• [Exercise aim]
Print the data exactly, leaving nothing out.

• [Exercise data]
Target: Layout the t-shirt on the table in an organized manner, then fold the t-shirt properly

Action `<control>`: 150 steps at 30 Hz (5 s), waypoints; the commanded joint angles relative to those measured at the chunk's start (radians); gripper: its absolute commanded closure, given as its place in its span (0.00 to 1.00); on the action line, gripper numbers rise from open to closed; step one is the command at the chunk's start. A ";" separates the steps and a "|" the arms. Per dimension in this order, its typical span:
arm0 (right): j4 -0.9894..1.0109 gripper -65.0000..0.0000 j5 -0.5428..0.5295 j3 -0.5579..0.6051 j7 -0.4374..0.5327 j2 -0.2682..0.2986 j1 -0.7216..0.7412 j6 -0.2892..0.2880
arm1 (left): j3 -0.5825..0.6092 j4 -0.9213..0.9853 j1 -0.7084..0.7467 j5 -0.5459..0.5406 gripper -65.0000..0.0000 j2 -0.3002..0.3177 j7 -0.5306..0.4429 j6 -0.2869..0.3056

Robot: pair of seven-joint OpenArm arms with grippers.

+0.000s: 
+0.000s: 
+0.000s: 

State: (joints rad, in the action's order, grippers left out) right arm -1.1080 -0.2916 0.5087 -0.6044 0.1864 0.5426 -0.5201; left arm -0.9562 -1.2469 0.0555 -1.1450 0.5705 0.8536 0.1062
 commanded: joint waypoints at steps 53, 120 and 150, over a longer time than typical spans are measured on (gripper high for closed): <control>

• [Exercise answer]
Target: Layout the t-shirt on the table in an organized manner, then fold the t-shirt properly

Action `<control>`: 150 steps at 30 Hz (5 s), waypoints; the commanded joint angles relative to those measured at the chunk's start (radians); gripper: its absolute commanded closure, given as its place in its span (0.00 to 1.00); on the action line, gripper numbers rise from open to closed; step one is the command at the chunk's start. A ";" separates the steps and a "|" the arms. Per dimension in this order, its typical span:
arm0 (right): j4 -0.9894..1.0109 gripper -65.0000..0.0000 j5 -0.5428..0.5295 j3 -0.5579..0.6051 j7 -0.4374..0.5327 j2 -0.2682..0.2986 j1 -0.7216..0.7412 j6 -0.2892..0.2880
arm1 (left): j3 -0.5825..0.6092 j4 -0.9213..0.9853 j1 -0.7084..0.7467 j5 -0.5459..0.5406 gripper -65.0000..0.0000 j2 -0.3002..0.3177 j7 -0.5306..0.4429 j6 -0.2869..0.3056

Robot: pair of seven-joint OpenArm arms with grippers.

+0.000s: 
+0.000s: 
+0.000s: 

State: (joints rad, in the action's order, grippers left out) right arm -1.1080 -0.2916 0.5087 -0.6044 0.1864 0.5426 -0.5201; left arm -0.9562 -1.2469 0.0555 -1.1450 0.5705 0.8536 0.1062
 commanded: joint waypoints at steps 53, 120 and 150, over a longer time than typical spans are measured on (gripper high for closed): <control>

With that, the answer is done.